A set of vectors is linearly independent if no vector in the set can be written as a linear combination of the others — none is redundant. A basis is a linearly independent set that spans the whole space. It is the minimum information needed to describe every point.

  • The standard basis for $\mathbb{R}^2$: $\mathbf{e}_1 = (1,0)^T$, $\mathbf{e}_2 = (0,1)^T$ — the coordinate axes.
  • Any two non-parallel vectors in $\mathbb{R}^2$ form a valid basis.
  • Three vectors in $\mathbb{R}^2$ are always linearly dependent — one can always be expressed using the other two.

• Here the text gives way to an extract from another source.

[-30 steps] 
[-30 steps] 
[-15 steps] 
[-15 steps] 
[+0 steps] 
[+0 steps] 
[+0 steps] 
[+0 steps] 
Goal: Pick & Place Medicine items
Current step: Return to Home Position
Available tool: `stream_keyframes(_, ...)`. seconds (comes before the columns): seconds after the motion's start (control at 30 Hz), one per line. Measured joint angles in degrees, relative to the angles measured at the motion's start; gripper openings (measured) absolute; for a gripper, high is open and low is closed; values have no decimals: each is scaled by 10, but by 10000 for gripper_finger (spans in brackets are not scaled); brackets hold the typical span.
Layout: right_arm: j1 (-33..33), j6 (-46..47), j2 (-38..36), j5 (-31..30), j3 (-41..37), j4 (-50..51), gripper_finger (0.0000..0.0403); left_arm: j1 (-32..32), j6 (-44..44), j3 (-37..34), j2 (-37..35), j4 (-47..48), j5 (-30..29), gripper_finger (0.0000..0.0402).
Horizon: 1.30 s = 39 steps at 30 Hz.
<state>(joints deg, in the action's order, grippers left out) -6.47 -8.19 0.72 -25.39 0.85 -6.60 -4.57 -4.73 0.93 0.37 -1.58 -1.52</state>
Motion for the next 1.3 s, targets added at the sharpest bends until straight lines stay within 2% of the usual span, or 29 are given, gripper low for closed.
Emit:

The number of vectors in any basis for a space is always the same, no matter which basis you choose. This number is the dimension of the space. $\mathbb{R}^2$ has dimension $2$; $\mathbb{R}^3$ has dimension $3$.

A Basis Is a Language

Choosing a basis is choosing a coordinate system — a language for describing the space. Change the basis and the coordinates of every point change, but the underlying geometry stays the same. This is why the choice of basis matters so much in applications: a well-chosen basis can simplify a problem dramatically; a poor one can obscure it.